The manufacturer included open-label extension studies in addition to randomised controlled trials (RCTs) in order to assess long-term safety of teriflunomide. This approach is acceptable. However the efficacy data from these trials should be treated with some caution as there is no concurrent placebo group and therefore no information on natural course of disease.
The restriction to English language trials only could have led to trials being missed but in this instance the ERG is unaware of any missing trials. The manufacturer's flow diagram does not include data (no. of studies, etc.) included and excluded from the direct evidence.
The manufacturer's submission described the search strategies used to identify cost-effectiveness studies relevant to this appraisal of teriflunomide for the treatment of relapsing-remitting multiple sclerosis in adults.
The electronic databases MEDLINE, MEDLINE In-Process (via EMBASE) and EMBASE (via EMBASE), EconLit (Ovid), the Cochrane Library (Wiley) including the NHS Economic Evaluation Database (NHS EED) were searched. In addition to this, a grey literature search was performed.

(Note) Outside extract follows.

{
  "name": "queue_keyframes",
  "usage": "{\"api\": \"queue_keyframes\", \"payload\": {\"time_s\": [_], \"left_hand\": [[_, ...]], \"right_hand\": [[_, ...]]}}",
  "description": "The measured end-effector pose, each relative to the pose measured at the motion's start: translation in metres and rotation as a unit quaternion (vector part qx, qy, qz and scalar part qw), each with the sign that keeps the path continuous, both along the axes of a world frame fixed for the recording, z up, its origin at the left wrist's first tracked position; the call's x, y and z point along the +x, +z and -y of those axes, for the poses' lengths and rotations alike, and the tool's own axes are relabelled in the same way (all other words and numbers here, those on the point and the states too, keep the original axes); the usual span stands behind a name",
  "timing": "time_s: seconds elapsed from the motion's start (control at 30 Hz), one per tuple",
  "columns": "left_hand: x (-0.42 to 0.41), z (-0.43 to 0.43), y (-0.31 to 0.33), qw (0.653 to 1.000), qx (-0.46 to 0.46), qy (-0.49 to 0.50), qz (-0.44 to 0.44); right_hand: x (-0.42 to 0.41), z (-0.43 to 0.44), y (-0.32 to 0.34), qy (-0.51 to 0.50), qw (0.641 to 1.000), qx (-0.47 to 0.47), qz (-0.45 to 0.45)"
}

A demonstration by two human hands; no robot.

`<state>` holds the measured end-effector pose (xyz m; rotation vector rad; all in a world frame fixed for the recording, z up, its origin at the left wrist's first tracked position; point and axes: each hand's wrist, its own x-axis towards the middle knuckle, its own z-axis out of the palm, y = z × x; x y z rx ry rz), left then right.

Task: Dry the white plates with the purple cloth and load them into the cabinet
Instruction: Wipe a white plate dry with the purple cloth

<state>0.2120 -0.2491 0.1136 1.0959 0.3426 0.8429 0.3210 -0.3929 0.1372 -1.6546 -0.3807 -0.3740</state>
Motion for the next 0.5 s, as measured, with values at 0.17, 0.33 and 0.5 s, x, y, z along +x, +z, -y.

Database searches were performed on 10th and 11th October 2012. Search strategies for each database were documented. The searches covered the period 1966–October 2012 for MEDLINE and EMBASE, 1961–October 2012 for Econlit and 1968–October 2012 for NHS EED. No language or date limits were applied to the search. The search excluded animal studies as well as the publication types 'letter' and 'editorial', and 'note'.
The searches were appropriate and comprehensive, and included the use of both subject indexing terms and free text searching. Field searching, Boolean operators and truncation were used where required. All NICE required databases were searched, as well as medical society and regulatory body websites.
A methodological search filter adapted from the Scottish Intercollegiate Guidelines Network Grading (SIGN) was included to identify economic studies and utilities in MEDLINE and EMBASE. The adapted economic study design search filter may have excluded potentially useful records from MEDLINE and EMBASE.
The addition of the following EMTREE terms would have improved the filter used in EMBASE and MEDLINE: 'Economic evaluation' and 'Cost utility'.
An important issue is that the manufacturer didn't adapt the search for MEDLINE, instead they searched EMBASE and MEDLINE together from the EMBASE interface. They used the same search and the same methodological filter developed for EMBASE. The Cochrane Manual advises to adapt the searches to every database.
The systematic review of the literature resulted in no cost-effectiveness analyses of teriflunomide. Two cost-effectiveness analyses of other treatments were identified to help inform the development of the de novo model.